The resume of psychiatrist Park Dietz (search) reads like a who's who of notorious killers of the last quarter-century.

The one-time FBI profiler has testified about criminals including Unabomber Theodore Kaczynski (search), serial murderer Jeffrey Dahmer and would-be presidential assassin John Hinckley Jr.

Now Dietz, often the go-to guy for prosecutors, is himself under the microscope. His erroneous testimony led a Houston appeals court on Thursday to overturn the murder conviction of Andrea Yates (search) for drowning three of her children.

It is an uncharacteristic black mark on a career expert witness whom courtroom friends and foes alike admire for his thoroughness and integrity.
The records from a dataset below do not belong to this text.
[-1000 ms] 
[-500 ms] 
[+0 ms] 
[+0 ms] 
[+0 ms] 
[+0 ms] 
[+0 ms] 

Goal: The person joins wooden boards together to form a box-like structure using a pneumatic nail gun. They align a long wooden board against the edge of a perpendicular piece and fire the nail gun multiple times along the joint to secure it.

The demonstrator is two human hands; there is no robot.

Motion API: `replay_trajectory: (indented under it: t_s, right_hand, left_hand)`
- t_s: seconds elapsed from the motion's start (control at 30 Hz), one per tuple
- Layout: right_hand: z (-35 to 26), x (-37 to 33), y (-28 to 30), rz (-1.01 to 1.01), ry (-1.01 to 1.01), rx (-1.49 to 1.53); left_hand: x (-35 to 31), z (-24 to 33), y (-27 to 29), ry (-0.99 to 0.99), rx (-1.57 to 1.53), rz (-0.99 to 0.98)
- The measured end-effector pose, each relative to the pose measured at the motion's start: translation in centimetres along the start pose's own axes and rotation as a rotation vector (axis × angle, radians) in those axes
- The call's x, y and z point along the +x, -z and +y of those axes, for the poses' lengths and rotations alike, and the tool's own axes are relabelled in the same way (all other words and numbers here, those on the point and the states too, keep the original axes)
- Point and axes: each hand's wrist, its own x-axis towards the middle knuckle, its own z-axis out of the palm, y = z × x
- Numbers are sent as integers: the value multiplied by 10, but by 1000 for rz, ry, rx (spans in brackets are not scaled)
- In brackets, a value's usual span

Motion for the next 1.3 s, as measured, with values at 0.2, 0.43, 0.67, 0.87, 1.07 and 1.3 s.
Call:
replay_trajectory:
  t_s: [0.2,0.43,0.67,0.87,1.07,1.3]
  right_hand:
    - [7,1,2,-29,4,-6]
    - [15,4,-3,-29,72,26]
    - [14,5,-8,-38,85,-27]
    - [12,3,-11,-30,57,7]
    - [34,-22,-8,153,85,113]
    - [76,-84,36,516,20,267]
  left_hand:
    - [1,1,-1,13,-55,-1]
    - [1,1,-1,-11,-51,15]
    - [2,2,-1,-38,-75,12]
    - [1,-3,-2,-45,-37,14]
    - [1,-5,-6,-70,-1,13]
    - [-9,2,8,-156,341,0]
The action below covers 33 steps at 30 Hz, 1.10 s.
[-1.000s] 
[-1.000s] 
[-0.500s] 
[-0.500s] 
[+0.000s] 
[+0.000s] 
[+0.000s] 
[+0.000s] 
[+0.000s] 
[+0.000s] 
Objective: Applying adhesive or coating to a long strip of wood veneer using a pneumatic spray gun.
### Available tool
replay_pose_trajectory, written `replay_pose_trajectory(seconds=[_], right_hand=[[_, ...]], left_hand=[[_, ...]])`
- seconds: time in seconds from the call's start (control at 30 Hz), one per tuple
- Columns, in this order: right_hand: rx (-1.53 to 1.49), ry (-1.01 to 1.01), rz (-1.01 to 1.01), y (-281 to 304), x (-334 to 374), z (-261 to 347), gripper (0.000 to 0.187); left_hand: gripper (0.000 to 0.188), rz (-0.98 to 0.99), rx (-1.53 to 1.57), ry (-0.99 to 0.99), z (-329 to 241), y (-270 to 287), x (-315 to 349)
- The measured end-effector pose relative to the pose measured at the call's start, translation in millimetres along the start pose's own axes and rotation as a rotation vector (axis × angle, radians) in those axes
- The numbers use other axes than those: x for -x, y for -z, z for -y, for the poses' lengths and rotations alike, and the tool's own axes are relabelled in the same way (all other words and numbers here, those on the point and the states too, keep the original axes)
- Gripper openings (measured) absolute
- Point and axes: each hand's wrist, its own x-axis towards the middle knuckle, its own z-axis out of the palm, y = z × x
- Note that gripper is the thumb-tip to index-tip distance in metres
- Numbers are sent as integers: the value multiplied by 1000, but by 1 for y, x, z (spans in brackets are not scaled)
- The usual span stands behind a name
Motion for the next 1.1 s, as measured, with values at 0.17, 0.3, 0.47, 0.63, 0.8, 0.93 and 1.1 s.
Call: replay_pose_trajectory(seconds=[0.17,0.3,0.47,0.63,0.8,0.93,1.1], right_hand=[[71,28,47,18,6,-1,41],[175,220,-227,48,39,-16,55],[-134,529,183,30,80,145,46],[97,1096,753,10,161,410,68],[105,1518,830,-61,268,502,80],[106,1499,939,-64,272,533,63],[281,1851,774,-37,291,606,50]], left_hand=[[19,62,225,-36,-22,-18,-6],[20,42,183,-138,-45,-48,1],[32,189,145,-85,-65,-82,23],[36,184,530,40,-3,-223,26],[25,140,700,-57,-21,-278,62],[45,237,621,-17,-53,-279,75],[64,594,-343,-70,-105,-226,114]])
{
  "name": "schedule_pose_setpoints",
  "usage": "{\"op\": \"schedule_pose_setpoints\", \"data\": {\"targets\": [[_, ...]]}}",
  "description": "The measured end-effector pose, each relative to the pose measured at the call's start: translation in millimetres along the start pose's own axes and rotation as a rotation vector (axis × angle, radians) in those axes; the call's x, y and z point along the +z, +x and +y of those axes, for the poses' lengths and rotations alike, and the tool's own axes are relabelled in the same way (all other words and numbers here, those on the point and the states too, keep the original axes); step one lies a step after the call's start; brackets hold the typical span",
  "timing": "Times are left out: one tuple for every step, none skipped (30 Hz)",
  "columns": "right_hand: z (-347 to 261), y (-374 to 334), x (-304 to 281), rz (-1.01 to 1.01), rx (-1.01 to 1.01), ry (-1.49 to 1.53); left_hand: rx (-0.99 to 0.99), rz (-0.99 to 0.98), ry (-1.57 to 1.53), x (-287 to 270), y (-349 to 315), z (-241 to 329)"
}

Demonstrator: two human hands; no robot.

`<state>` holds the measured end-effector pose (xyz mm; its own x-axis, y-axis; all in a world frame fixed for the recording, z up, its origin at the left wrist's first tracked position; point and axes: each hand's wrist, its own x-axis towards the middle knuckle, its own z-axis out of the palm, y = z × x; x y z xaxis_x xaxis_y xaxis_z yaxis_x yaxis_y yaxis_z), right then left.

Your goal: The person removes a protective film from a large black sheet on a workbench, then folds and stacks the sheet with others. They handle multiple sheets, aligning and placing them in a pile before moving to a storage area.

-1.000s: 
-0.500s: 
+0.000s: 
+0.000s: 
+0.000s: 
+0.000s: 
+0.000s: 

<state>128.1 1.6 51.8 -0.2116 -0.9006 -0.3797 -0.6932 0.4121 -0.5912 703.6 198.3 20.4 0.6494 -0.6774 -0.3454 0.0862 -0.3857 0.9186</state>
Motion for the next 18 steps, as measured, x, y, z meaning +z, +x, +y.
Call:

"I absolutely believe he's not a bought-and-paid for (witness). He absolutely believes what he says and backs it up with work," said Gerald P. Boyle, Dahmer's defense lawyer. "I will never believe that he knowingly said anything that's a misstatement."

Dietz spent 18 hours interviewing Dahmer before testifying for the prosecution that he believed the serial killer could have stopped himself from murdering 17 young men and boys. In a telephone interview from Milwaukee, Boyle said his own defense psychiatrists held Dietz in "high regard," even as they disputed his conclusions.

In Yates' case, Dietz testified that while she may have been mentally ill, she also knew right from wrong when she killed her children.

But Dietz also told jurors that before the crimes occurred in 2001, an episode of the television show "Law & Order" aired about a mentally ill woman who drowned her children and was found innocent by reason of insanity.

Dietz, who has been a technical consultant for the show, suggested the Texas mother got the idea from the episode, but a defense lawyer later said he was told by the show's executive producer that no such episode ever aired.

Prosecutor Joe Owmby mentioned Dietz's reference to the episode in his closing arguments before jurors convicted Yates, but later said the psychiatrist had been confused and had erred.

The First Texas Court of Appeals ruled there is "a reasonable likelihood that Dr. Dietz's false testimony could have affected the judgment of the jury."

Dietz runs two consulting firms out of the wealthy Orange County suburb of Newport Beach. The companies' experts have testified in high-profile court cases and have advised hundreds of major corporations, government agencies and celebrities on how to prevent stalkers, school shootings, workplace mass murders and other threats.

He has sometimes irked mental health colleagues with his strict views on mental illness as a legal defense, and his contention that violent TV news, movies and TV shows inspire copycat sexual violence, school shootings and other crimes.

"With rare exceptions, people are responsible for what they do," he told Psychology Today in a 1999 interview. "Killers seldom meet the legal standard for insanity, which is quite different from the way most people use the word every day.

"Killers may be disturbed, but that doesn't necessarily mean that they can't tell right from wrong or are compelled to maim or murder."